Antiallergikum Bilastin ist seit Januar 2023 als OTC-Präparat erhältlich
Neben Cetirizin, Levocetirizin, Loratadin und Desloratadin ist nun auch Bilastin als Antihistaminikum der zweiten Generation im OTC-Bereich verfügbar. Seit 1. März 2022 ist Bilastin in festen Zubereitungen zur oralen Anwendung in Konzentrationen von 20 mg je abgeteilter Form aus der Verschreibungspflicht ausgenommen, sofern auf Behältnissen und äußeren Umhüllungen eine Beschränkung der Anwendung auf Erwachsene und Jugendliche ab zwölf Jahren angegeben ist. Mit Allegra® Allergietabletten steht nun ein OTC-Präparat zur Verfügung – im Handel sind drei Packungsgrößen mit jeweils sechs, 20 und 50 Tabletten erhältlich. Vertrieben wird das Fertigarzneimittel von der Firma Nattermann, die ein Unternehmen von Sanofi ist.
Selektive Wirkung am H1-Rezeptor
Bilastin ist ein Piperidin-substituiertes Benzimidazol-Derivat mit antihistaminergen Eigenschaften. Es wirkt als selektiver Antagonist an peripheren Histamin-H1-Rezeptoren und wird zur symptomatischen Behandlung der allergischen Rhinokonjunktivitis (saisonal und perennial) und Urtikaria eingesetzt. Es zeichnet sich durch einen raschen Wirkungseintritt (30 bis 60 Minuten) und eine langanhaltende Wirkung (24 Stunden) aus.
Geringes Interaktionspotenzial
Als Vertreter der Antihistaminika der zweiten Generation ist Bilastin weniger fettlöslich und passiert die Blut-Hirn-Schranke daher nur eingeschränkt – somit wirkt es weniger sedierend als die Antihistaminika der ersten Generation. Weiterer Vorteil ist die fehlende Affinität zu Muscarin-Rezeptoren, weshalb keine anticholinergen Nebenwirkungen auftreten. Auch klinisch relevante Verlängerungen des QT-Intervalls konnten bislang nicht beobachtet werden. Weiterer Pluspunkt für Bilastin ist das geringe Wechselwirkungspotenzial mit anderen Arzneistoffen, da es nicht mit dem Cytochrom-P450-System interagiert.

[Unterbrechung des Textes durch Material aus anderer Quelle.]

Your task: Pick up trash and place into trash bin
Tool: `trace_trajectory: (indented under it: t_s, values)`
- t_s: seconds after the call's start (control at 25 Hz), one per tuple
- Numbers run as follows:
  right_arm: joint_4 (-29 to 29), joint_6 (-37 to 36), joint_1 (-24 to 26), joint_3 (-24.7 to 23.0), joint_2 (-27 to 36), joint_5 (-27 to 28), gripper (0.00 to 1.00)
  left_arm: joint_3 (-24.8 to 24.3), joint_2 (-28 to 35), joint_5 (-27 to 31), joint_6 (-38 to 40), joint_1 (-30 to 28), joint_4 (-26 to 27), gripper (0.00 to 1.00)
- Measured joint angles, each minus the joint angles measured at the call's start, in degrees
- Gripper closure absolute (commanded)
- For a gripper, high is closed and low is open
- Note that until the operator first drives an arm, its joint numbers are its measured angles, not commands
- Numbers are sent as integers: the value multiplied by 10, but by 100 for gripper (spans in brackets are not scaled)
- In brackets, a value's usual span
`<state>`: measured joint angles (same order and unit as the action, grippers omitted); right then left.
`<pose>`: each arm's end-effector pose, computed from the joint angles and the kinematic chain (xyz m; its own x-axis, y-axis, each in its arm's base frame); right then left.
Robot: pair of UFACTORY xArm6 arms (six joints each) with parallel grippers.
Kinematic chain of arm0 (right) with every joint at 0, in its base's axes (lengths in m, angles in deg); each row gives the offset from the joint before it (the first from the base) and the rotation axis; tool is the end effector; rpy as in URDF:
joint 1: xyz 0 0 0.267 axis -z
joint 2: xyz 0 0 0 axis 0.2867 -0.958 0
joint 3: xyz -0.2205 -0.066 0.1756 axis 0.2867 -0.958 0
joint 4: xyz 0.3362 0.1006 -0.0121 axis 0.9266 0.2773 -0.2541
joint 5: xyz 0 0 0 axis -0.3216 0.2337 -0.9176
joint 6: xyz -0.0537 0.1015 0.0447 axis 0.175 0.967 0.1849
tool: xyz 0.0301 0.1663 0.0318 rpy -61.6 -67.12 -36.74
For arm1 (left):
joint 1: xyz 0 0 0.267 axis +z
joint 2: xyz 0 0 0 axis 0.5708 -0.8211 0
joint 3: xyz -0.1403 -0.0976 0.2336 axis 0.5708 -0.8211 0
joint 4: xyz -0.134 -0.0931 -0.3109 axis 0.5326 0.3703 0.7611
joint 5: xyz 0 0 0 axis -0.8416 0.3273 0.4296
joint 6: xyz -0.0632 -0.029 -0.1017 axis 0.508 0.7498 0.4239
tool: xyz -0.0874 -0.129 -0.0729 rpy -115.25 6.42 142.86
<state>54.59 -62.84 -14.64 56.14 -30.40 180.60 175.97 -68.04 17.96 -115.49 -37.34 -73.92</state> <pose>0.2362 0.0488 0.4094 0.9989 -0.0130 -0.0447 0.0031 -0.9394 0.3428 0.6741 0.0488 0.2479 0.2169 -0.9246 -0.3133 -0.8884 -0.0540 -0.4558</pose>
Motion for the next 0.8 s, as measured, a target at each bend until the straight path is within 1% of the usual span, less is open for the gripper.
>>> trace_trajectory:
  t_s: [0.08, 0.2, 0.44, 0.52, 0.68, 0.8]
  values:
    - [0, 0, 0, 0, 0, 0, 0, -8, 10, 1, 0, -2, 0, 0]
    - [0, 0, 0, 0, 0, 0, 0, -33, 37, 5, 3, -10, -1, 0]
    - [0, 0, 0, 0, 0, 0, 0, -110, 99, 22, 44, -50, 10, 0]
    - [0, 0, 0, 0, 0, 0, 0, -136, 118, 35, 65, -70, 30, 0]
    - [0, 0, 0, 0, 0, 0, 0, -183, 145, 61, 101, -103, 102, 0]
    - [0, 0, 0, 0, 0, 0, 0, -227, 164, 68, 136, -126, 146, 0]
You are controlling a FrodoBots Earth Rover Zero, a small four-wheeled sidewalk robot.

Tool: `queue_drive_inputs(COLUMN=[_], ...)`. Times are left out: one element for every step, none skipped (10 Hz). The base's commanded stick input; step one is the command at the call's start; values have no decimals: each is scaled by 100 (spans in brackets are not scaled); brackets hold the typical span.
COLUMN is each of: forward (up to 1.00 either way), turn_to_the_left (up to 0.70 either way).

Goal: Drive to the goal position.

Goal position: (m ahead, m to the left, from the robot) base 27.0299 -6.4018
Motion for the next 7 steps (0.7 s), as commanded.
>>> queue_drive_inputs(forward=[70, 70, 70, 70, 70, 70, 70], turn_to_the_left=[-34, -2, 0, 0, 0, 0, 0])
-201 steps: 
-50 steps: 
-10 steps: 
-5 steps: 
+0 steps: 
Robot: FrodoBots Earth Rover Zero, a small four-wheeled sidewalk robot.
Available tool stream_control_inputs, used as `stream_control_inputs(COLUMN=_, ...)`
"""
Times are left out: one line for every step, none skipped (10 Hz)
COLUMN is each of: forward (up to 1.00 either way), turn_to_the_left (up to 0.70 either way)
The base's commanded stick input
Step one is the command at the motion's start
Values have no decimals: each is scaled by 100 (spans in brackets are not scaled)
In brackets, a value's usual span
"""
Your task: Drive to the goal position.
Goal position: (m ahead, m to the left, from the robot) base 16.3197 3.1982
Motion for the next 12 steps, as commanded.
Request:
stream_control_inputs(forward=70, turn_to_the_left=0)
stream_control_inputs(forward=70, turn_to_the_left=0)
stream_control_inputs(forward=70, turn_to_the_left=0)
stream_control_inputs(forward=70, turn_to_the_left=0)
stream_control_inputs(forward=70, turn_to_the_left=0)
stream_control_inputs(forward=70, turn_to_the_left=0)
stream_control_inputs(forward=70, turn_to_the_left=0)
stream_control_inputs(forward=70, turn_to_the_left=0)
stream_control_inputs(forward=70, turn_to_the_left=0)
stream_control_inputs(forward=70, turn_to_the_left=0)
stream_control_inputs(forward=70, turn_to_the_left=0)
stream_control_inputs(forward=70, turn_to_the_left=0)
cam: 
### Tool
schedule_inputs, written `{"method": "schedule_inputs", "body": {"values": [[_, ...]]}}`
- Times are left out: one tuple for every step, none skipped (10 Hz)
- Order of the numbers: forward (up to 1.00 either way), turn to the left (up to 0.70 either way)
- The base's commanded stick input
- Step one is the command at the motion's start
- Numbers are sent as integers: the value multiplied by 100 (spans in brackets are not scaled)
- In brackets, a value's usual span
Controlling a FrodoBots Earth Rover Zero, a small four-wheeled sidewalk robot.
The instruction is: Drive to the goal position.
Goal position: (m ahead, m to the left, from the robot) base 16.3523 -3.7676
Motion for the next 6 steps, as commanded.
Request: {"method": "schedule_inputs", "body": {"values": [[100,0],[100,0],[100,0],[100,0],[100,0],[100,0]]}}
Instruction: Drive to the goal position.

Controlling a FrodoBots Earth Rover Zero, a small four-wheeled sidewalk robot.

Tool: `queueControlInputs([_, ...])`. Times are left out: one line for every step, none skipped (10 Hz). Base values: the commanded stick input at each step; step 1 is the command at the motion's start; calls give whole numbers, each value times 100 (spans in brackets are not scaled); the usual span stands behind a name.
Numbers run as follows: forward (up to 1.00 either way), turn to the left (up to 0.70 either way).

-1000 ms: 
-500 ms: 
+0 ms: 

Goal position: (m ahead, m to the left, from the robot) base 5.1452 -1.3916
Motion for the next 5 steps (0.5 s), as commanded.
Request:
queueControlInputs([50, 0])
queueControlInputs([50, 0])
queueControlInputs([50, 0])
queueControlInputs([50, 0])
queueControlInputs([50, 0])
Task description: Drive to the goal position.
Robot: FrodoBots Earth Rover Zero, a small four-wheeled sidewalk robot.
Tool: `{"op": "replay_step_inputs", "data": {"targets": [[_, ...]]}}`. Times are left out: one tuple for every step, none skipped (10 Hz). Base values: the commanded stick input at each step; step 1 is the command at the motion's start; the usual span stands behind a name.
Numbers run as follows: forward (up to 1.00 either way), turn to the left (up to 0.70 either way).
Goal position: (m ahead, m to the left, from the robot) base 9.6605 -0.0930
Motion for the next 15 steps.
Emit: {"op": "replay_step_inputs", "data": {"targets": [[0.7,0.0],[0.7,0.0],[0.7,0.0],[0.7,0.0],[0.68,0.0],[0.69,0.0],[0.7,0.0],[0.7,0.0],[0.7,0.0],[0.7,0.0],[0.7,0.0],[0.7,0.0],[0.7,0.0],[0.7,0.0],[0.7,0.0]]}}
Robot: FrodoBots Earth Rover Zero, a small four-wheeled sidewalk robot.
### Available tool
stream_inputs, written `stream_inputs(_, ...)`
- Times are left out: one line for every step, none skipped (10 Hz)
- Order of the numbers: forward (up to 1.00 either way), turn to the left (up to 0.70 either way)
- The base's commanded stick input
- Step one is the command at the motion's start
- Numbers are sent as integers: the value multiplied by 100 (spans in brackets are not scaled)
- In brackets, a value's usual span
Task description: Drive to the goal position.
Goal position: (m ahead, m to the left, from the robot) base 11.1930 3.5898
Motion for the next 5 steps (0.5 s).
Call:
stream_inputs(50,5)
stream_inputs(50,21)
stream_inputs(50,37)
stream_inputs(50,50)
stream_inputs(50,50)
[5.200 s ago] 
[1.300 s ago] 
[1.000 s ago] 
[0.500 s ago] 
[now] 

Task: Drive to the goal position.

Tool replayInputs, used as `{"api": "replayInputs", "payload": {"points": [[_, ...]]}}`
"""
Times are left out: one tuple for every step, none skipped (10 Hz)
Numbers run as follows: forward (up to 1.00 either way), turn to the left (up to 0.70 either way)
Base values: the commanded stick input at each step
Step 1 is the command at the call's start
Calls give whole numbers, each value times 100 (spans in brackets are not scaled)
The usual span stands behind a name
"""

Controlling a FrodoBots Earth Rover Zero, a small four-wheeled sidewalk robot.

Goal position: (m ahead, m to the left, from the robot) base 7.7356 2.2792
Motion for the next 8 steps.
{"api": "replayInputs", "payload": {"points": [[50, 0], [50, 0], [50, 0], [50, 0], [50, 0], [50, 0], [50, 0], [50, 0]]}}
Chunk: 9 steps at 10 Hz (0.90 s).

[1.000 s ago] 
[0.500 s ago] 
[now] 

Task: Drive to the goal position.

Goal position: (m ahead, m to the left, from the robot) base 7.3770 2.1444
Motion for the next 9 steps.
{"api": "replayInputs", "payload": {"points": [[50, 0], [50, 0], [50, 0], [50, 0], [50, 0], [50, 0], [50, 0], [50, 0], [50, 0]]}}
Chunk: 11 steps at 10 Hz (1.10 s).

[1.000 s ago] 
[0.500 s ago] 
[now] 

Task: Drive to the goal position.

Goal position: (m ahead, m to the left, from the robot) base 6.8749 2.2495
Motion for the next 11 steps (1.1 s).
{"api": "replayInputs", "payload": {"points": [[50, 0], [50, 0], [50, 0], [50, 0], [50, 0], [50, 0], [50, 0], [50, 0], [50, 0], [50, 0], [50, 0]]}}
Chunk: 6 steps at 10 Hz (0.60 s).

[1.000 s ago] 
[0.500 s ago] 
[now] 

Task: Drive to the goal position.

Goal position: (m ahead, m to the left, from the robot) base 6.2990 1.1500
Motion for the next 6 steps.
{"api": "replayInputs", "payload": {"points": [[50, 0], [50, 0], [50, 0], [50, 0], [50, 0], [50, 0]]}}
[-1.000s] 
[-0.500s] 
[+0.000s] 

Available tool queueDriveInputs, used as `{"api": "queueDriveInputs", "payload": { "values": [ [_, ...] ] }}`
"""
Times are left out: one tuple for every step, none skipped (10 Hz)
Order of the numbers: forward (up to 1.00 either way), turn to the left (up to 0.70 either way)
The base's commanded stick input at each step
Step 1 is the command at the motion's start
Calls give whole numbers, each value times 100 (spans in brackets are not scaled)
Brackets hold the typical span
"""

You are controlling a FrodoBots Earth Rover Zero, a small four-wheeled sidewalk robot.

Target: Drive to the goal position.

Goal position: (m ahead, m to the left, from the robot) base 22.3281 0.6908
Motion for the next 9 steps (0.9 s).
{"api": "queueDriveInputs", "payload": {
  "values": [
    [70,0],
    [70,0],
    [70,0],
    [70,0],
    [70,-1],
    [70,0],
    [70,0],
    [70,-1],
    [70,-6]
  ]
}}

Bilastin wird kaum metabolisiert und zu ca. 28% über den Urin und zu ca. 67% über die Fäzes ausgeschieden. Die mittlere Eliminationshalbwertszeit liegt bei 14,5 Stunden. Eine Dosisanpassung ist sowohl bei älteren Patienten als auch bei Patienten mit Leber- und Nierenfunktionsstörungen nicht erforderlich.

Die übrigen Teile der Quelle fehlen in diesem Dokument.